ACTIVITY ▸ When you reach the line in the data below that contains "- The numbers", please start repeating lines exactly, and stop after the line that contains "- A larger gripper", repeating nothing else.
━━━━━ TASK DATA ━━━━━
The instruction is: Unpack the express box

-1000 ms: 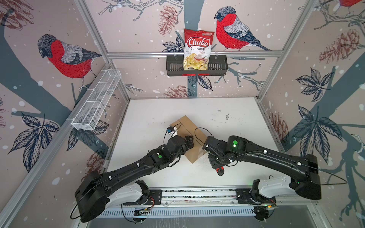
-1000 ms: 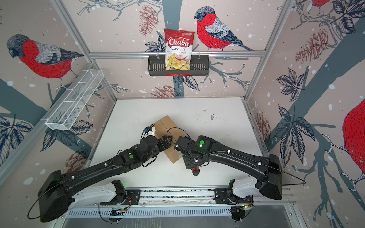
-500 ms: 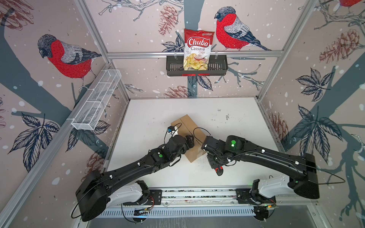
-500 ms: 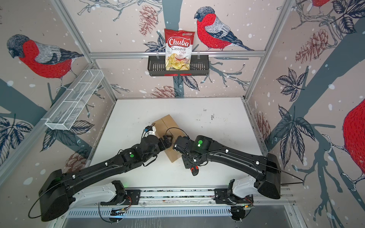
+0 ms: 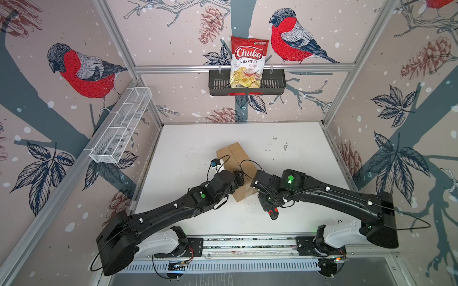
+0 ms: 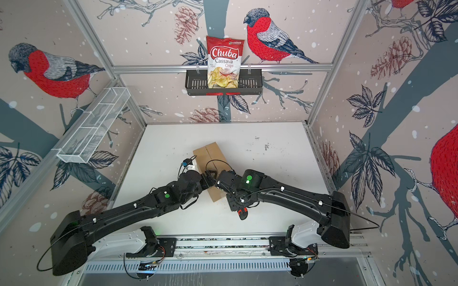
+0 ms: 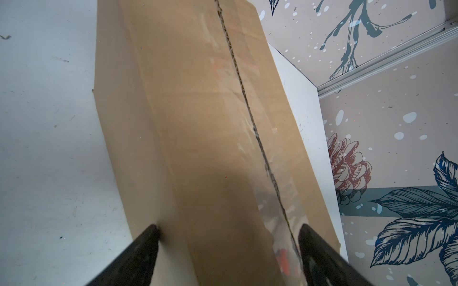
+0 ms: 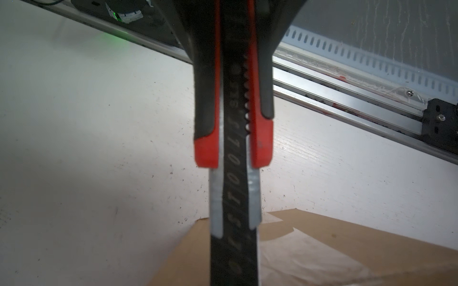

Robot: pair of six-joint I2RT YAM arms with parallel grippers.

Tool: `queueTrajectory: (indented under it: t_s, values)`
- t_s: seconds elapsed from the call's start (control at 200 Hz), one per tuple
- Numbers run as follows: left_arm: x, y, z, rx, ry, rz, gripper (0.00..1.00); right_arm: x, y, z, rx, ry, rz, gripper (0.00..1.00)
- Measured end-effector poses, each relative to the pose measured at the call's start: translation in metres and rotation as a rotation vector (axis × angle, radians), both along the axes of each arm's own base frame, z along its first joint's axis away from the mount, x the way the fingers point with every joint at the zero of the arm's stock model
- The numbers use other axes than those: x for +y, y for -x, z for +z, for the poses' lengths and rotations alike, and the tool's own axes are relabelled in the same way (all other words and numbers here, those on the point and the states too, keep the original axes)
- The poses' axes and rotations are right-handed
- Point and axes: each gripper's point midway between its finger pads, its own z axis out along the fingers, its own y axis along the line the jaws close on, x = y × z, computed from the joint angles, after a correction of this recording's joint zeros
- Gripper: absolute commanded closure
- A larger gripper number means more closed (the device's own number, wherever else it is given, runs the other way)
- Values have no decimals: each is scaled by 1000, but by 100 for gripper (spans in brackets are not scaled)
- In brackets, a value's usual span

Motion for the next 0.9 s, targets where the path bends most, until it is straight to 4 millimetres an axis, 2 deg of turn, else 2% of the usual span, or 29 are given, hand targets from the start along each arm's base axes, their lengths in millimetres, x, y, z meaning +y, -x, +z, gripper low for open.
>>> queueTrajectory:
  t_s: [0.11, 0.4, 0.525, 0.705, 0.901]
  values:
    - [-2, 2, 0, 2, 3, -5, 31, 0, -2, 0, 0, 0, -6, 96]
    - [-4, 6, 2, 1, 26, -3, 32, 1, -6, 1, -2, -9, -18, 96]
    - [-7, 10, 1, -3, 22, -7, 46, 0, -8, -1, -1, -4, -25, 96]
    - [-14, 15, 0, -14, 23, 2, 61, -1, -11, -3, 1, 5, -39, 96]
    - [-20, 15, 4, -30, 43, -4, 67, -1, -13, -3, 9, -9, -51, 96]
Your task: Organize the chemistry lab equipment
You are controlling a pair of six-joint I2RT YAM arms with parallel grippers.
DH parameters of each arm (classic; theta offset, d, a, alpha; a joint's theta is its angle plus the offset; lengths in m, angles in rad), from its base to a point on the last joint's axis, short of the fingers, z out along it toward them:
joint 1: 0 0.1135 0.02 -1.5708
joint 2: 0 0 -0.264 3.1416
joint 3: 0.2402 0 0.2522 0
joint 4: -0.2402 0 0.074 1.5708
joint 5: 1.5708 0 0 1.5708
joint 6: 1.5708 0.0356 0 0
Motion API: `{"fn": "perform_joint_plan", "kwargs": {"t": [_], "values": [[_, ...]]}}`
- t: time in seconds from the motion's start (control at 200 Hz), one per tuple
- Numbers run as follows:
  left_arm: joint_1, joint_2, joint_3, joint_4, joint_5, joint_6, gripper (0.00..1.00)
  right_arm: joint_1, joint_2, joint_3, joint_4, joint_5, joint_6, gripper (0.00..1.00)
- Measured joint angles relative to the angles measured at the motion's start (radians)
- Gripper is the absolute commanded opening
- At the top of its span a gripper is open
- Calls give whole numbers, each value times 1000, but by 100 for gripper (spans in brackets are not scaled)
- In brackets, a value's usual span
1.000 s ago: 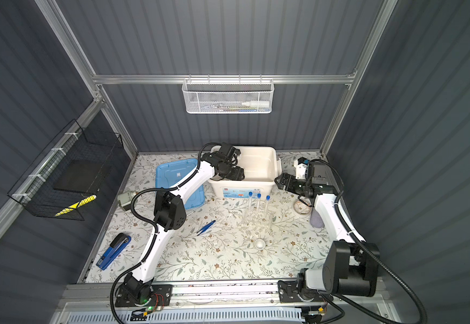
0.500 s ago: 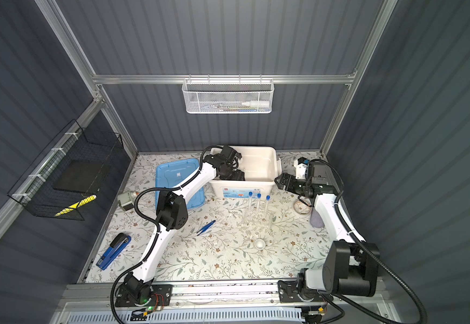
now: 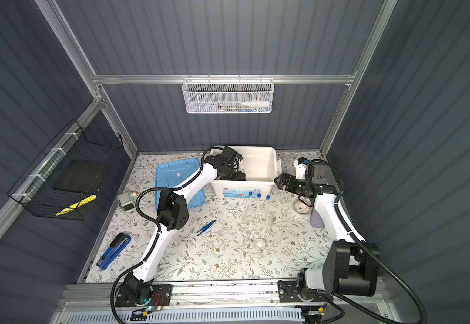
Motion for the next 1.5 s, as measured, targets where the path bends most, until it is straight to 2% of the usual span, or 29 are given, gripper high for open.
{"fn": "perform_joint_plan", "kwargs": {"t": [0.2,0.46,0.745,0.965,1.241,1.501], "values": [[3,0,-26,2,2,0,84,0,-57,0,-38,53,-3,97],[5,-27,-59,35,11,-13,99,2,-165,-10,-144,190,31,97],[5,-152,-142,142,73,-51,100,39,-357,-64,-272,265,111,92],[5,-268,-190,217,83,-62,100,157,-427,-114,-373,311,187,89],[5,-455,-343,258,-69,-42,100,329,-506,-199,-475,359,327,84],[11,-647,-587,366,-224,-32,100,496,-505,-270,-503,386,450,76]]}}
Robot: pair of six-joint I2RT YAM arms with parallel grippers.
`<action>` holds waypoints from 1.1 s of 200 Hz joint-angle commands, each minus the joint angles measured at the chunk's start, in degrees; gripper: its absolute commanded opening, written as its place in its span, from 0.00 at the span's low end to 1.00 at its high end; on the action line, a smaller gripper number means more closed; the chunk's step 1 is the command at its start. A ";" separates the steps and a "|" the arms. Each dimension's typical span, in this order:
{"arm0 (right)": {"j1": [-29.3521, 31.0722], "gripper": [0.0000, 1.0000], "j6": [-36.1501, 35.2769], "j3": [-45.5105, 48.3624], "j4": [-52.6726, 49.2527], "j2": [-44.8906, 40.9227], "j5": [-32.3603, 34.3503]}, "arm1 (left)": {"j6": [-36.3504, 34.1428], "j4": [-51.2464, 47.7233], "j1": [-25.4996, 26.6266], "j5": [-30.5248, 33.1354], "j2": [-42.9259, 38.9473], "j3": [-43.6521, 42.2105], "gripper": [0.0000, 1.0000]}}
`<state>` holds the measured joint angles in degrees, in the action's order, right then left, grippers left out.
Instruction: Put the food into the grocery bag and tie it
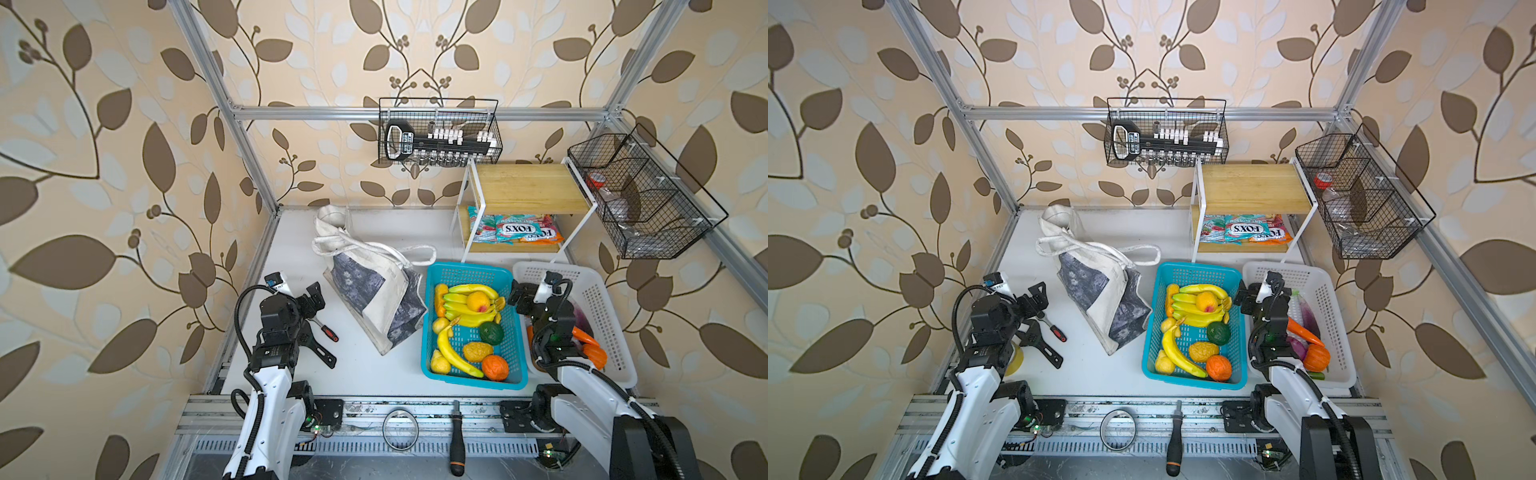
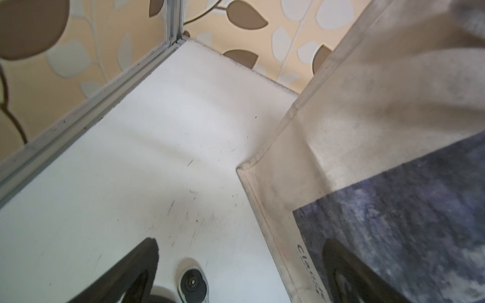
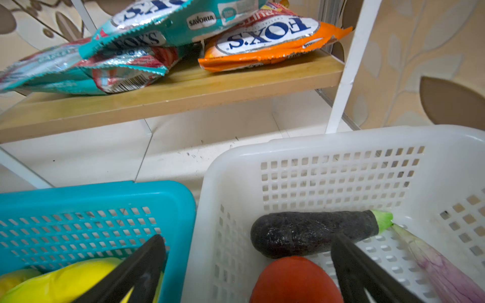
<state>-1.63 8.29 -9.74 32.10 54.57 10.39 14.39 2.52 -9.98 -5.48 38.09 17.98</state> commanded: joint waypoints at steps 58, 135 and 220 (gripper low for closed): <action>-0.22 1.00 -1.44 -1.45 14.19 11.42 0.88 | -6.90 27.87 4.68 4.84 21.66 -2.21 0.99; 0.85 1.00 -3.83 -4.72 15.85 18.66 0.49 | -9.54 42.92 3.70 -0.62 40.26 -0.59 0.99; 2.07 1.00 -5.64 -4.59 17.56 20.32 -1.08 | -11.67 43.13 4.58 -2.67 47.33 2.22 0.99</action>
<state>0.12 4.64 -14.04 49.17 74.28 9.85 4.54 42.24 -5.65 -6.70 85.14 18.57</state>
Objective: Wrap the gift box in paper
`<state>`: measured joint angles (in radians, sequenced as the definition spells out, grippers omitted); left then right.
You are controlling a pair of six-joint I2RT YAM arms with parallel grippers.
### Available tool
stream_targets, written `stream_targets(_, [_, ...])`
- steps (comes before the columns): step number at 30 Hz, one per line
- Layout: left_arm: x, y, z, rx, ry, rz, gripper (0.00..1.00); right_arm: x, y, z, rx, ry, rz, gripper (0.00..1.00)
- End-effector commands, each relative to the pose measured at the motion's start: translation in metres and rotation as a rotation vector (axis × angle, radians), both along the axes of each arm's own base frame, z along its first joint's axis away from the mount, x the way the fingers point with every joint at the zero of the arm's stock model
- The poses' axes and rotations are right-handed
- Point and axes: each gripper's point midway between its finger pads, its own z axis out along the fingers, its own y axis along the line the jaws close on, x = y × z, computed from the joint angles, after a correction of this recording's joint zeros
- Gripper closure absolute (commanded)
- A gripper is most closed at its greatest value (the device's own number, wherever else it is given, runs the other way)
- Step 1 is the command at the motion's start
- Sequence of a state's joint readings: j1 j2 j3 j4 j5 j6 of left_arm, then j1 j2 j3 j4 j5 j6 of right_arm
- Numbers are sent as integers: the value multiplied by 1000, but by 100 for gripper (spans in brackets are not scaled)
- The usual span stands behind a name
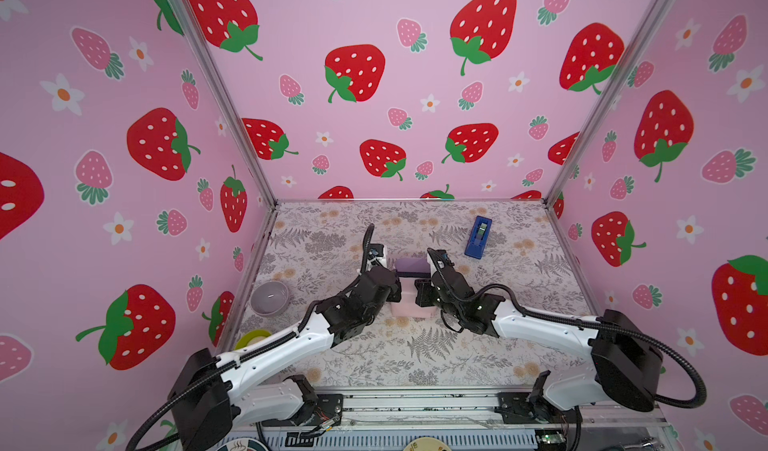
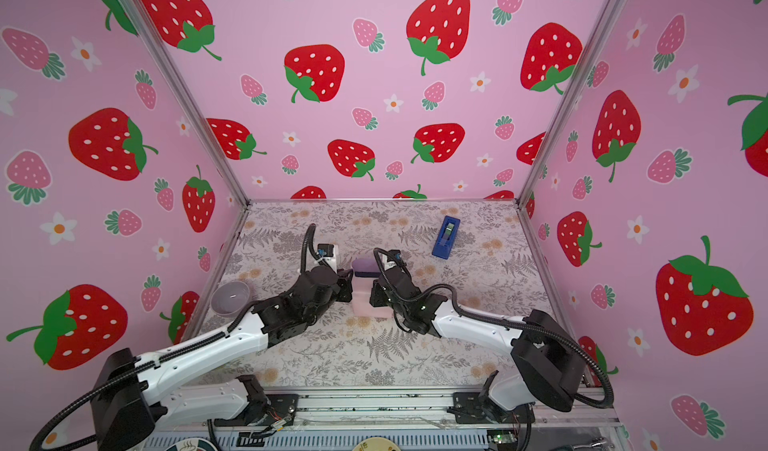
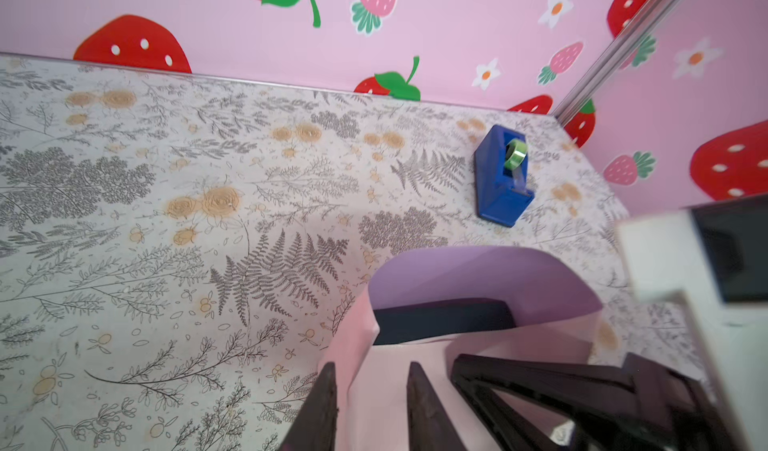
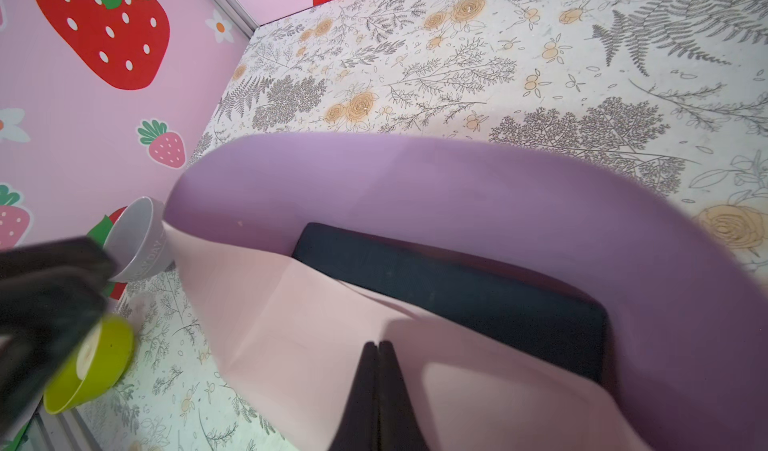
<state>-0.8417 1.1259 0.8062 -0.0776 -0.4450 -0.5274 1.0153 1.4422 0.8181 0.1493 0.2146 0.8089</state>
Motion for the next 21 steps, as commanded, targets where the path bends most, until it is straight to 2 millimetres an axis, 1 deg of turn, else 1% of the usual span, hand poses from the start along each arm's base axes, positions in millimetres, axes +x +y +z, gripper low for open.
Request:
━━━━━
ANSWER TO THE EXERCISE ▸
- The numbers use other axes than those: x for +y, y for -x, z for +z, for the poses' lengths and rotations alike, and the tool's own axes are relabelled in the same way (all other words and numbers here, those on the point and the states too, keep the original axes)
- The poses' axes and rotations are right-handed
- Point and axes: each gripper's point midway between its finger pads, its own z axis out along the fingers, its own y axis along the line the jaws close on, x = y × z, computed from the joint angles, after a correction of this recording's joint zeros
- Gripper: absolute commanded closure
- A larger gripper number means more closed (the device's own number, wherever else it is given, runs the other way)

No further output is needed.